Kayla menyandarkan kepala, mendengarkan dengan seksama nasehat-nasehat yang diberikan kepadanya. Kayla menyesal telah berbohong selama ini. Hatinya semakin perih saat teringat tentang itu.
“Ma,” Kayla mengangkat wajahnya, menatap wanita itu, “Maafin Kayla udah sering bohong sama Mama. Kayla selalu bilang kalau Kayla mengerjakan tugas. Tapi sebenarnya Kayla pergi sama Dika,” gadis itu membuat pengakuan.
Rianti tersenyum penuh pengertian, “Semoga setelah ini kamu lebih bisa memilih mana yang benar dan mana yang tidak benar untuk dilakukan. Kita tidak belajar kalau tidak melakukan sebuah kesalahan,”
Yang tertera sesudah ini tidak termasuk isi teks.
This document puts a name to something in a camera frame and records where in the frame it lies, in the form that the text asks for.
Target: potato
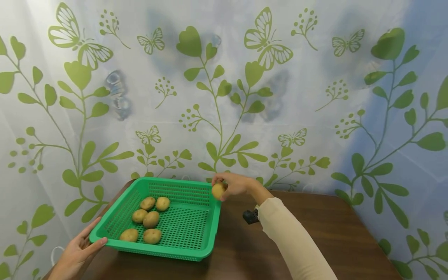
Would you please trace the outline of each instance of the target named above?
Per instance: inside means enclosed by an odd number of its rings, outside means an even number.
[[[162,232],[155,228],[147,229],[143,233],[143,241],[148,244],[157,244],[162,237]]]
[[[159,213],[157,211],[149,212],[143,219],[143,226],[145,228],[155,228],[159,223]]]
[[[138,239],[138,230],[134,228],[129,228],[123,231],[120,235],[120,240],[123,241],[136,242],[137,239]]]
[[[132,214],[132,221],[134,221],[137,224],[141,224],[147,214],[148,212],[146,212],[145,210],[138,209]]]
[[[223,195],[223,193],[225,191],[226,191],[226,187],[225,187],[224,183],[218,182],[212,187],[211,194],[213,195],[214,198],[216,198],[216,200],[221,200],[221,196]]]
[[[154,206],[154,203],[155,203],[154,197],[148,196],[147,198],[142,200],[142,202],[140,202],[140,208],[148,211]]]
[[[169,207],[169,199],[166,197],[159,197],[155,203],[155,208],[159,211],[165,211]]]

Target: hand
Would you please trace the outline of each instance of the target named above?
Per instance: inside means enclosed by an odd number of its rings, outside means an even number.
[[[261,185],[257,180],[235,173],[217,173],[211,180],[211,185],[214,186],[218,182],[223,182],[226,191],[221,196],[221,201],[225,201],[231,195],[237,194],[251,194],[251,189],[257,185]]]
[[[108,241],[106,237],[97,240],[93,244],[89,241],[89,234],[99,220],[101,220],[101,217],[96,218],[95,221],[70,241],[54,266],[48,278],[49,280],[75,280],[82,277],[92,259]]]

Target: left hand
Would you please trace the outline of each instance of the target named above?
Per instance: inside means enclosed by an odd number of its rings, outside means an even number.
[[[103,237],[95,243],[90,243],[89,234],[98,224],[101,217],[96,218],[65,248],[62,256],[54,266],[48,280],[77,280],[81,279],[92,259],[106,244],[108,239]]]

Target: white backdrop
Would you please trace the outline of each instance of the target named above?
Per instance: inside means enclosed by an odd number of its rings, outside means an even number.
[[[131,178],[225,170],[338,195],[404,278],[446,279],[443,1],[2,4],[0,279]]]

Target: white cable
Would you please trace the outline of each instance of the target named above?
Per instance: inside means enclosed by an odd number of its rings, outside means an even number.
[[[50,261],[51,261],[51,263],[52,263],[52,266],[55,266],[55,264],[56,264],[56,262],[55,262],[55,260],[54,260],[54,254],[55,254],[55,250],[56,249],[61,249],[62,251],[64,251],[64,248],[63,247],[60,247],[60,246],[57,246],[57,247],[54,247],[53,248],[53,250],[52,250],[52,254],[50,255]]]

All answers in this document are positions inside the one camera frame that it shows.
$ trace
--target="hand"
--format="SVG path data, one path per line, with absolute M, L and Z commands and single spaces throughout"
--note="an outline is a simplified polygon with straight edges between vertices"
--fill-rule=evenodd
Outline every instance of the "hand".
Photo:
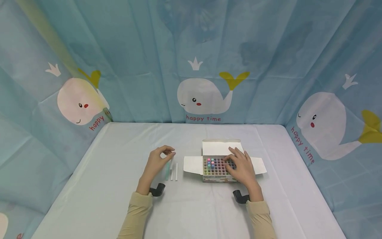
M 146 167 L 143 171 L 136 192 L 141 195 L 148 195 L 150 190 L 150 185 L 155 178 L 155 176 L 163 169 L 168 161 L 170 161 L 174 155 L 174 148 L 164 145 L 151 151 L 149 159 L 147 160 Z M 160 155 L 164 153 L 167 157 L 162 158 Z
M 231 168 L 228 163 L 225 163 L 226 170 L 248 189 L 251 202 L 263 201 L 261 187 L 256 180 L 255 170 L 247 151 L 242 153 L 238 148 L 233 149 L 229 147 L 228 149 L 232 154 L 226 156 L 223 160 L 231 159 L 236 164 L 236 169 Z

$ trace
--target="box flap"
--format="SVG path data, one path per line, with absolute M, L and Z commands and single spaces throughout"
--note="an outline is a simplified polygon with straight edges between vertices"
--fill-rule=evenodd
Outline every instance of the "box flap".
M 251 157 L 251 161 L 256 174 L 263 174 L 267 172 L 262 158 Z
M 244 152 L 240 140 L 223 140 L 223 139 L 211 139 L 203 140 L 203 155 L 210 156 L 226 156 L 230 155 L 228 147 L 238 148 L 241 152 Z
M 203 156 L 185 156 L 183 171 L 203 175 Z

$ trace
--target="chalk box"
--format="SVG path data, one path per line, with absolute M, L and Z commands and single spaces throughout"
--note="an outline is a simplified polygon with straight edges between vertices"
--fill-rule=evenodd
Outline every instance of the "chalk box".
M 202 175 L 203 182 L 237 182 L 225 170 L 223 164 L 223 158 L 231 154 L 228 147 L 238 148 L 244 152 L 240 140 L 203 140 L 203 156 L 184 157 L 183 171 Z M 267 172 L 262 158 L 251 157 L 251 161 L 256 174 Z M 212 162 L 214 162 L 214 168 L 209 166 Z M 236 167 L 233 162 L 228 163 L 231 167 Z

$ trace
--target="whale print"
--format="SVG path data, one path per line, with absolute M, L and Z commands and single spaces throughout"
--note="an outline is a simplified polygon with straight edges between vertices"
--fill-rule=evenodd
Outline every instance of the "whale print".
M 362 111 L 365 122 L 357 141 L 340 144 L 345 135 L 346 110 L 333 93 L 311 95 L 296 116 L 297 126 L 310 145 L 325 160 L 337 160 L 364 143 L 382 143 L 381 120 L 373 112 Z
M 221 114 L 226 112 L 232 101 L 233 90 L 249 76 L 249 72 L 240 74 L 236 79 L 228 72 L 219 74 L 228 84 L 230 91 L 223 99 L 216 85 L 204 78 L 189 78 L 178 87 L 178 101 L 190 114 Z
M 109 104 L 98 89 L 100 71 L 93 71 L 88 76 L 78 69 L 95 86 L 80 78 L 70 78 L 61 87 L 57 96 L 57 105 L 62 115 L 76 125 L 89 123 L 94 116 L 101 113 Z
M 6 230 L 8 229 L 8 217 L 4 213 L 0 213 L 0 239 L 5 237 Z

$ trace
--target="black clip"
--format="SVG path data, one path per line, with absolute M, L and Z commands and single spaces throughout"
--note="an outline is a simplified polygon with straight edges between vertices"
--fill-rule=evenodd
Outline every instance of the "black clip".
M 150 188 L 149 192 L 152 194 L 153 197 L 159 197 L 162 195 L 163 193 L 163 190 L 165 190 L 165 186 L 164 184 L 162 183 L 158 183 L 158 186 L 157 188 Z
M 249 195 L 242 196 L 240 190 L 233 191 L 233 196 L 235 197 L 236 202 L 240 204 L 246 204 L 249 200 Z

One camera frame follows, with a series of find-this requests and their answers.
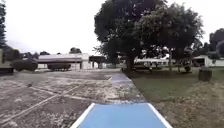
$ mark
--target white sky
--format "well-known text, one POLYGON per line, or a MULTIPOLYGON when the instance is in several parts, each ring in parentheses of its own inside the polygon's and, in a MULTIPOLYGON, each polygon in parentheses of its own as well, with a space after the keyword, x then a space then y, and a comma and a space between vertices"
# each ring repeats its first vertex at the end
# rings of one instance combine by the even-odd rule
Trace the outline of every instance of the white sky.
MULTIPOLYGON (((71 47, 94 54, 99 45, 94 15, 105 0, 6 0, 6 38, 21 52, 68 53, 71 47)), ((197 11, 204 21, 203 42, 209 33, 224 27, 222 0, 168 0, 197 11)))

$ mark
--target roof
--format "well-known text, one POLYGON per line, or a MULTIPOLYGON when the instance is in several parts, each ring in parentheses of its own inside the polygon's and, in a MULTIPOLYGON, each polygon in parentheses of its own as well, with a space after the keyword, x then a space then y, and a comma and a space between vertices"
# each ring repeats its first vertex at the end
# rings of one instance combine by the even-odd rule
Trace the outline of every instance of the roof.
POLYGON ((55 60, 55 59, 89 59, 88 53, 79 53, 79 54, 52 54, 52 55, 40 55, 40 60, 55 60))

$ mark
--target grass lawn
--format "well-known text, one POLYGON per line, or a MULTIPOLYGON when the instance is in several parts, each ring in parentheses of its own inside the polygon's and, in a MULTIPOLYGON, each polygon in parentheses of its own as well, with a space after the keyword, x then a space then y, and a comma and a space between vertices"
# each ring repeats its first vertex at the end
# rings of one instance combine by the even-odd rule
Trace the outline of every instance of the grass lawn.
POLYGON ((174 128, 224 128, 224 68, 212 70, 211 82, 198 81, 198 69, 128 76, 174 128))

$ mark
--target parking lot
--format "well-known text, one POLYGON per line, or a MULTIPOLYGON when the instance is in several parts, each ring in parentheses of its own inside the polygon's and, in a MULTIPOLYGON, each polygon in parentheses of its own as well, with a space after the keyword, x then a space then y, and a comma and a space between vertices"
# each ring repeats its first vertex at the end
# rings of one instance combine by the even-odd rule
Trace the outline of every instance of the parking lot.
POLYGON ((0 77, 1 128, 69 128, 91 103, 144 102, 119 71, 15 73, 0 77))

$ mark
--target single-story building
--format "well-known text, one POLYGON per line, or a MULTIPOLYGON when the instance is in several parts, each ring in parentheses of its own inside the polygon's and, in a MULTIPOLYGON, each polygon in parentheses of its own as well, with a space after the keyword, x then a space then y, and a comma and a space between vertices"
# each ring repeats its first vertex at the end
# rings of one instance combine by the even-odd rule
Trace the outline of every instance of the single-story building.
POLYGON ((72 69, 92 69, 88 53, 40 55, 38 68, 47 68, 50 63, 71 63, 72 69))
POLYGON ((155 59, 155 58, 144 58, 144 59, 136 59, 135 60, 135 63, 145 63, 145 64, 148 64, 148 63, 151 63, 152 64, 152 66, 156 66, 156 65, 158 65, 158 66, 168 66, 168 62, 169 62, 169 60, 168 59, 155 59))
POLYGON ((201 55, 198 57, 195 57, 193 59, 193 63, 196 62, 200 66, 206 66, 206 67, 224 67, 224 59, 213 61, 206 55, 201 55))

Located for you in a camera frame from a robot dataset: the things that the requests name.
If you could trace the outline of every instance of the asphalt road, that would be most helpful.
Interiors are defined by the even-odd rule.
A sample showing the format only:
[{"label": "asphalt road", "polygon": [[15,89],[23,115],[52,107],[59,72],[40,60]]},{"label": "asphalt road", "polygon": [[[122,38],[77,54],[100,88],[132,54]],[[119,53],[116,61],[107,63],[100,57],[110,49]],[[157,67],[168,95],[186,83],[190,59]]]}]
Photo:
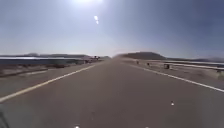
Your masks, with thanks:
[{"label": "asphalt road", "polygon": [[[88,66],[50,73],[59,77],[76,71],[2,102],[11,128],[224,127],[221,91],[114,61],[77,72]],[[24,81],[17,86],[35,87],[44,80],[54,79],[45,78],[50,74],[20,78],[35,82]]]}]

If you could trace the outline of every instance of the metal guardrail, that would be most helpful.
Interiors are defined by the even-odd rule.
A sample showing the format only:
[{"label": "metal guardrail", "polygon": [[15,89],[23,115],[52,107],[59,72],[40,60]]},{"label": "metal guardrail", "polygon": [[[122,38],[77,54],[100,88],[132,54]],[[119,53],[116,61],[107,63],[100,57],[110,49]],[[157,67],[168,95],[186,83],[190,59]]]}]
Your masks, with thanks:
[{"label": "metal guardrail", "polygon": [[150,66],[150,63],[157,63],[164,65],[165,69],[169,69],[170,66],[183,66],[183,67],[193,67],[201,69],[211,69],[217,72],[224,71],[224,63],[213,63],[213,62],[193,62],[193,61],[166,61],[166,60],[136,60],[137,64],[139,61],[143,61]]},{"label": "metal guardrail", "polygon": [[15,65],[66,65],[70,63],[86,63],[91,62],[90,59],[81,58],[38,58],[38,57],[0,57],[0,66],[15,66]]}]

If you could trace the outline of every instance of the mountain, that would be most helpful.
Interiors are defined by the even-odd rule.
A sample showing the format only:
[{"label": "mountain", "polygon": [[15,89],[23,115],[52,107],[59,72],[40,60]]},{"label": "mountain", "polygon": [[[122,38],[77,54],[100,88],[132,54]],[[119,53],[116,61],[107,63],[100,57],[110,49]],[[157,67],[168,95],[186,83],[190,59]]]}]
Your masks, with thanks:
[{"label": "mountain", "polygon": [[142,60],[165,60],[166,58],[160,54],[153,52],[136,52],[136,53],[126,53],[118,55],[121,58],[132,58],[132,59],[142,59]]}]

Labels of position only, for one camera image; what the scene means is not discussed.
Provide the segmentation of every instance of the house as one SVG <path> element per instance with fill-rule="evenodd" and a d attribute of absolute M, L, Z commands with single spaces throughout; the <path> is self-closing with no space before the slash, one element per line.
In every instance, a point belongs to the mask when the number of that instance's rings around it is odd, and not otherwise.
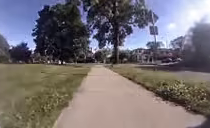
<path fill-rule="evenodd" d="M 147 49 L 137 48 L 132 50 L 132 60 L 138 63 L 144 63 L 147 56 Z"/>

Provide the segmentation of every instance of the tree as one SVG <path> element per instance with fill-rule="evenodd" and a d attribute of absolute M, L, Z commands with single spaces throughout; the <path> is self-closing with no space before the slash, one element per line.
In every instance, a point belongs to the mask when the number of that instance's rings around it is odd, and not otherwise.
<path fill-rule="evenodd" d="M 171 41 L 171 46 L 174 50 L 175 57 L 177 58 L 182 57 L 184 42 L 185 42 L 184 36 L 177 37 L 176 39 Z"/>
<path fill-rule="evenodd" d="M 184 46 L 184 62 L 193 67 L 210 67 L 210 24 L 198 23 Z"/>
<path fill-rule="evenodd" d="M 96 51 L 96 53 L 94 54 L 95 56 L 95 59 L 99 62 L 105 62 L 107 57 L 109 55 L 111 55 L 112 52 L 109 48 L 104 48 L 104 49 L 101 49 L 101 50 L 98 50 Z"/>
<path fill-rule="evenodd" d="M 179 50 L 182 51 L 183 50 L 183 46 L 184 46 L 184 40 L 185 37 L 184 36 L 180 36 L 177 37 L 176 39 L 171 41 L 171 46 L 174 50 Z"/>
<path fill-rule="evenodd" d="M 44 6 L 33 30 L 35 52 L 54 59 L 77 61 L 88 49 L 89 33 L 81 21 L 78 4 L 74 0 L 52 7 Z"/>
<path fill-rule="evenodd" d="M 119 46 L 133 33 L 132 27 L 144 28 L 149 22 L 149 10 L 144 0 L 82 0 L 87 23 L 95 33 L 99 47 L 114 45 L 115 62 L 119 61 Z"/>
<path fill-rule="evenodd" d="M 0 34 L 0 63 L 9 61 L 9 44 L 5 37 Z"/>
<path fill-rule="evenodd" d="M 123 63 L 126 59 L 126 61 L 129 61 L 131 57 L 131 51 L 130 50 L 121 50 L 119 58 L 121 62 Z"/>
<path fill-rule="evenodd" d="M 153 56 L 154 59 L 157 59 L 158 50 L 162 45 L 163 43 L 159 41 L 158 42 L 151 41 L 146 44 L 146 46 L 149 48 L 150 54 Z"/>
<path fill-rule="evenodd" d="M 32 51 L 29 50 L 27 43 L 21 42 L 20 44 L 12 47 L 9 50 L 9 53 L 14 62 L 22 61 L 28 63 L 31 59 Z"/>

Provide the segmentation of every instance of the cloud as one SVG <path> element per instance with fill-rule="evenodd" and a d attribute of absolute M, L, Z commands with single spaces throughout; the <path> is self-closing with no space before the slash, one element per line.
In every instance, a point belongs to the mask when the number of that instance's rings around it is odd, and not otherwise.
<path fill-rule="evenodd" d="M 167 29 L 168 29 L 168 30 L 173 30 L 173 29 L 175 29 L 176 27 L 177 27 L 176 23 L 170 23 L 170 24 L 167 25 Z"/>

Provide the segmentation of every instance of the bush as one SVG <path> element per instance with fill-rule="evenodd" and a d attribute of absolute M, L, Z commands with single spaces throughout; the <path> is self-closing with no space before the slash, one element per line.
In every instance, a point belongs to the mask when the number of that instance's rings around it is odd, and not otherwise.
<path fill-rule="evenodd" d="M 0 56 L 0 63 L 8 63 L 9 58 L 7 56 Z"/>

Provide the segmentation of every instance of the tree canopy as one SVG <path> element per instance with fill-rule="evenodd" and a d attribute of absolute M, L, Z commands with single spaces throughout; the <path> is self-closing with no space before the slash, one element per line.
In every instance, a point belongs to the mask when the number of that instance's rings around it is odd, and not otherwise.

“Kayla harus janji untuk tidak mengulangi kesalahan-kesalahan kemarin. Mama tidak pernah mengajarkan anak-anak Mama untuk berbohong,”
Kayla mengangguk.
“Sekarang kamu istirahat dulu. Pulihkan kondisi badanmu, juga perasaanmu. Mama selalu ada untukmu, Kayla,”
Sekali lagi Kayla mengangguk dan merebahkan diri di atas tempat tidur. Sebuah kecupan kembali mendarat di keningnya. Rianti menarik selimut dan menutup badan Kayla. Lalu beranjak, membiarkan anak gadisnya untuk menenangkan diri.